The patient was given the diagnosis of mechanical TV thrombosis and treated with intravenous streptokinase (250 000 U over 30 minutes followed by 100 000 U per hour of infusion).1 Daily echocardiograms showed resolution of visible thrombi and resumption of normal opening and closure of both discs (online-only Data Supplement Movies IX and X) with resolution of tricuspid regurgitation (online-only Data Supplement Movie XI) after 48 hours of infusion. This was accompanied by a significant drop of TV gradients and resumption of valve clicks on spectral Doppler (Figure 5). A follow-up fluoroscopy showed normal motion of both TV discs (online-only Data Supplement Movie XII).
TV replacement with a mechanical prosthesis poses a number of challenges to the treating physician. Mechanical TVs carry the highest risk of thrombosis of any cardiac valve with an incidence of ≤3.3% of patient-years.2 This was evident in our patient because thrombosis of the mechanical TV was not associated with a similar event on the mitral side. Although there are no published guidelines for the prevention of thrombosis in patients with mechanical TV, warfarin therapy aiming for a high therapeutic international normalized ratio value is often recommended with or without additional antiplatelet therapy.3 Our patient's international normalized ratio was subtherapeutic at presentation, and chronic atrial fibrillation has likely increased her risk of valve thrombosis. As expected in most patients with mechanical TV thrombosis, thrombolytic therapy was successful in our patient, as evidenced by findings on fluoroscopy and echocardiography.1 However, she remains at risk of thrombosis recurrence.

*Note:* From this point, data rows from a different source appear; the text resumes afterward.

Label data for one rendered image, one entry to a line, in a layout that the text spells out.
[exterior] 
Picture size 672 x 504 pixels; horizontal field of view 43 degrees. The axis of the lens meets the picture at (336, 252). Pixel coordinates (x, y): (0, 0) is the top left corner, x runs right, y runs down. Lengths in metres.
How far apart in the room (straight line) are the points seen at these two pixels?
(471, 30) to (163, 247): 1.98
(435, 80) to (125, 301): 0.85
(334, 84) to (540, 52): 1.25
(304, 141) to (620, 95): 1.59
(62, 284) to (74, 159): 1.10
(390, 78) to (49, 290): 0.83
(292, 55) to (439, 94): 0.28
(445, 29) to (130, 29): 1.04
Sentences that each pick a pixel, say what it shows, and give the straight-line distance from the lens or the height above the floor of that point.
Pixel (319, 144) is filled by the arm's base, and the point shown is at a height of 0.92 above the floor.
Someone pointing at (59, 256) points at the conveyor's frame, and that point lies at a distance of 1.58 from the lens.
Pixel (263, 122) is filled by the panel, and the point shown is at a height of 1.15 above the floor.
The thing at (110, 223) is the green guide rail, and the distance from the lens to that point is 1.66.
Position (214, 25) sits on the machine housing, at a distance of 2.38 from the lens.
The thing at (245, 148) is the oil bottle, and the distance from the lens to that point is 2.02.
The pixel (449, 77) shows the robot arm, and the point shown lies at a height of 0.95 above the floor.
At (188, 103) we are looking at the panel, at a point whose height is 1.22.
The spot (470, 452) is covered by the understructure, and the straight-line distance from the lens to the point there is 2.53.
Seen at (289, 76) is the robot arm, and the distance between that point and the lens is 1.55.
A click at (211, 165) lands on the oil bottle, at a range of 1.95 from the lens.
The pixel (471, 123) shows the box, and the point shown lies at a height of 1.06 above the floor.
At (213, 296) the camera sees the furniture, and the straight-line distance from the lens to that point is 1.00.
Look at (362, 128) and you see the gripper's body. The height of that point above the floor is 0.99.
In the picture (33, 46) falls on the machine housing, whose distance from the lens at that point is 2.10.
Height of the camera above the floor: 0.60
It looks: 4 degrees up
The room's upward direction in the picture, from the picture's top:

Insertion of right heart catheters or pacemaker leads across a mechanical TV is contraindicated because of interference with disc motion and proper prosthesis function. Options for ventricular pacing include surgically implanted epicardial leads or transvenously inserted leads through the coronary sinus.4 Bioprosthetic valves provide a good alternative to mechanical prostheses in patients requiring TV replacement. Mechanical valves carry a higher rate of thrombosis, whereas bioprosthetic valves have a higher rate of structural deterioration.2 Reoperation and short- and long-term survival rates are similar among both valve types.2
- © 2012 American Heart Association, Inc.